Section 2.5. Issuance of Put Securities. As promptly as practicable following the date on which the Company receives the Subscription Amount for the Put Right exercised under this Agreement (the “Put Closing Date”), the Company shall issue (or cause its registrar and transfer agent to issue) the number of Put Securities set forth in the Put Notice.

Section 2.6 No Agreement or Assurance. The Subscriber understands and agrees that the Company makes no agreement and gives no assurance whatsoever that any IPO Registration Statement will be filed or become effective, that any IPO will be completed, or that any of the Company’s securities will become listed or quoted on any Principal Market or other stock exchange or quotation system.
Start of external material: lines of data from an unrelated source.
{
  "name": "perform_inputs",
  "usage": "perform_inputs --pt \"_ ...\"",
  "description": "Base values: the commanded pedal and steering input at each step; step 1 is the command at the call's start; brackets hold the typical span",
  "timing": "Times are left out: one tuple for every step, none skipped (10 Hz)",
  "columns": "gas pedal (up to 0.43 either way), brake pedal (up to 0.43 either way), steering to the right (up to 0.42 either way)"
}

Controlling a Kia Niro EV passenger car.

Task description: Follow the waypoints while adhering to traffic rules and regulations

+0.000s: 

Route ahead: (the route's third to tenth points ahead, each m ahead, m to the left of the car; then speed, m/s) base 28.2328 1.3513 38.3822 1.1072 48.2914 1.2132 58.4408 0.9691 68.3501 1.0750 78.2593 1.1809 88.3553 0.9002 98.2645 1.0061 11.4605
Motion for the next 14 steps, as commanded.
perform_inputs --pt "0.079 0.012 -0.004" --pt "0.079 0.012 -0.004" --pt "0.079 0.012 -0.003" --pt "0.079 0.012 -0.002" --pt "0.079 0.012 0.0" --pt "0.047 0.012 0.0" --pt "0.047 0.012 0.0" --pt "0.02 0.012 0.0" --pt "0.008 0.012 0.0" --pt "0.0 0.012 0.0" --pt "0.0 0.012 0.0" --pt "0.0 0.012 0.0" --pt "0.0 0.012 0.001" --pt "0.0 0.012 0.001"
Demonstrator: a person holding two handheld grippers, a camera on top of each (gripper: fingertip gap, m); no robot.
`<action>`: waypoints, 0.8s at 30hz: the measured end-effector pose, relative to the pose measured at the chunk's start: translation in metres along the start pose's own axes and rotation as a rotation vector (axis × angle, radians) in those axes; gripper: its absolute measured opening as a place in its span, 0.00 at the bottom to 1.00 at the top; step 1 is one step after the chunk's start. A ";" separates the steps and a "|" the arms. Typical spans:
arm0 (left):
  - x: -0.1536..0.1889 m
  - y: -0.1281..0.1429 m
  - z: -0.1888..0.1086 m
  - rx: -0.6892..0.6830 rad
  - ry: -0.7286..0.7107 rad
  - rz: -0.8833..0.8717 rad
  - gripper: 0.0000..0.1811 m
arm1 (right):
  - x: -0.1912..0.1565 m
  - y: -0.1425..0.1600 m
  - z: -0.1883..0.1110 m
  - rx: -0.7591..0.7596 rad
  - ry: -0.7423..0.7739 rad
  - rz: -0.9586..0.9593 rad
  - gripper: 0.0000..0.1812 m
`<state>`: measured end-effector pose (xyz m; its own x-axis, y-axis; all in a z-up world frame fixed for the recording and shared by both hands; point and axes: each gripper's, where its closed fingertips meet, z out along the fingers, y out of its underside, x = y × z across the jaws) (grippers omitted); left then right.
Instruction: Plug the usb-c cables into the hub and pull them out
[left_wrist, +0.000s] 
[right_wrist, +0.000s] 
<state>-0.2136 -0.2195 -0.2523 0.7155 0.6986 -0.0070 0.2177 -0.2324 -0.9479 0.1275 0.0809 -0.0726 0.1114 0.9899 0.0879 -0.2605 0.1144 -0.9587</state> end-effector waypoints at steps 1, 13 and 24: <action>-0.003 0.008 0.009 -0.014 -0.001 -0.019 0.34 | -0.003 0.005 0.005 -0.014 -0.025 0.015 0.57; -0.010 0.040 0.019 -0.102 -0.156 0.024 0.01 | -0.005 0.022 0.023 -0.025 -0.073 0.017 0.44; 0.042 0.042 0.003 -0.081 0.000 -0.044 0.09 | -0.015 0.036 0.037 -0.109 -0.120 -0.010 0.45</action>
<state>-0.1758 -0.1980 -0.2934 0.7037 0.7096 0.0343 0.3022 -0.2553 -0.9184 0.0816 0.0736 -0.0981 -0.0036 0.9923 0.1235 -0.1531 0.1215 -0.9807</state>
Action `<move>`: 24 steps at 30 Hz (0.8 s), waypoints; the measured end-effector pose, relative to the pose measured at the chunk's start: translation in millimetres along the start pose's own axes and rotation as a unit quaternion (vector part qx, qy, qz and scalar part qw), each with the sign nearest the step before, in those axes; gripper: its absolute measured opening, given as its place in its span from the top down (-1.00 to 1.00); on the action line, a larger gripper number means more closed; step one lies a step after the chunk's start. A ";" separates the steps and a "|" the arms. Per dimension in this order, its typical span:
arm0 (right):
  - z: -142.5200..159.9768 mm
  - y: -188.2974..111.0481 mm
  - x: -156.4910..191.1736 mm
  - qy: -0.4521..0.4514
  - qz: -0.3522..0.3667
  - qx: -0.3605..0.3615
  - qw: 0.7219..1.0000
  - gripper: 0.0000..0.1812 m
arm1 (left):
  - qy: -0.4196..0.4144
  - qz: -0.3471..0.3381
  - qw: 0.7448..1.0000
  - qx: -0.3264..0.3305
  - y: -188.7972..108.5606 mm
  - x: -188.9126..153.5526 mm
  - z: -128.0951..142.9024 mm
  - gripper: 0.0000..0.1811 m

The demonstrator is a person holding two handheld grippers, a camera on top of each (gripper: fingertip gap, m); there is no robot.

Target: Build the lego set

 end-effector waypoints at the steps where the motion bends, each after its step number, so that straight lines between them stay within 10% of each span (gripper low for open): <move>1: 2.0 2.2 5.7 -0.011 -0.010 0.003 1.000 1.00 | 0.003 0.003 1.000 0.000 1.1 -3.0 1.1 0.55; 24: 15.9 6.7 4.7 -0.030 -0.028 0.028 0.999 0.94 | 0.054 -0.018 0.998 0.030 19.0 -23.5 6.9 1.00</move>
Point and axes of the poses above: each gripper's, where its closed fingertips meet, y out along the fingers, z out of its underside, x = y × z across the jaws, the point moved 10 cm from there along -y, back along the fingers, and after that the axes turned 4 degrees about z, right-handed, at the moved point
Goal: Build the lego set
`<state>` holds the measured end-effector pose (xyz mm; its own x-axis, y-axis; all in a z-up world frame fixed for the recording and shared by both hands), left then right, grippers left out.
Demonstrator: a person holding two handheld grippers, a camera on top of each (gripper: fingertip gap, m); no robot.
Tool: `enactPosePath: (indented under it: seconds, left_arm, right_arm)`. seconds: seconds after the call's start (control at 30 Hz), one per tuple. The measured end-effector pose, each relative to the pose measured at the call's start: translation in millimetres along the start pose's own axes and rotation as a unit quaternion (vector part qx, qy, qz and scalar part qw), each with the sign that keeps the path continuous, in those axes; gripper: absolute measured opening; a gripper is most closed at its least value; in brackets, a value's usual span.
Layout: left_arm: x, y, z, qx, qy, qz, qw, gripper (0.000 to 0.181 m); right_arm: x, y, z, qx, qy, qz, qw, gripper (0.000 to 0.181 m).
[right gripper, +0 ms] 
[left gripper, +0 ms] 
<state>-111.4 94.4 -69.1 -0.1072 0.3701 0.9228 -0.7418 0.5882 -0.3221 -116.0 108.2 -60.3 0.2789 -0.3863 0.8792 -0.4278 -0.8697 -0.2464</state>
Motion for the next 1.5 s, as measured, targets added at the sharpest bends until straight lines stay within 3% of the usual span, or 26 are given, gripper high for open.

ARTICLE 3 – REPRESENTATIONS AND WARRANTIES

Section 3.1. Representations and Warranties of the Company. The Company represents and warrants to, and agrees with, Subscriber that the following are true as of the date hereof and as of the Put Closing Date:

(a) Organization and Corporate Power. The Company is a corporation duly organized and validly existing and in good standing under the laws of the State of Delaware and has all requisite corporate power and authority to carry on its business as now conducted and as currently proposed to be conducted.

(b) Conflict with Other Instruments. The execution and delivery by the Company of this Agreement and the performance by the Company of its obligations thereunder, do not and will not: (i) conflict with or result in a breach of any of the terms, conditions or provisions of: (A) the Certificate of Incorporation or Bylaws of the Company; (B) any law applicable to or binding on the Company; or (C) any contractual restriction binding on or affecting the Company or its properties the breach of which would have a material adverse effect on the Company; or (ii) result in, or require or permit: (A) the imposition of any lien on or with respect to the properties now owned or hereafter acquired by the Company; or (B) the acceleration of the maturity of any debt of the Company, under any contractual provision binding on or affecting the Company.

(c) Consents, Official Body Approvals. No consent, approval, order or authorization of, or registration, qualification, designation, declaration or filing with, any federal, state or local governmental authority on the part of the Company is required in connection with the consummation of the transactions contemplated by this Agreement, except for the filing of notices of the sale of Put Securities as may be required under the Securities Act and applicable state securities laws, which filings will be effected in accordance with such laws unless the Company’s Board of Directors determines such filings not to be necessary due to another available exemption.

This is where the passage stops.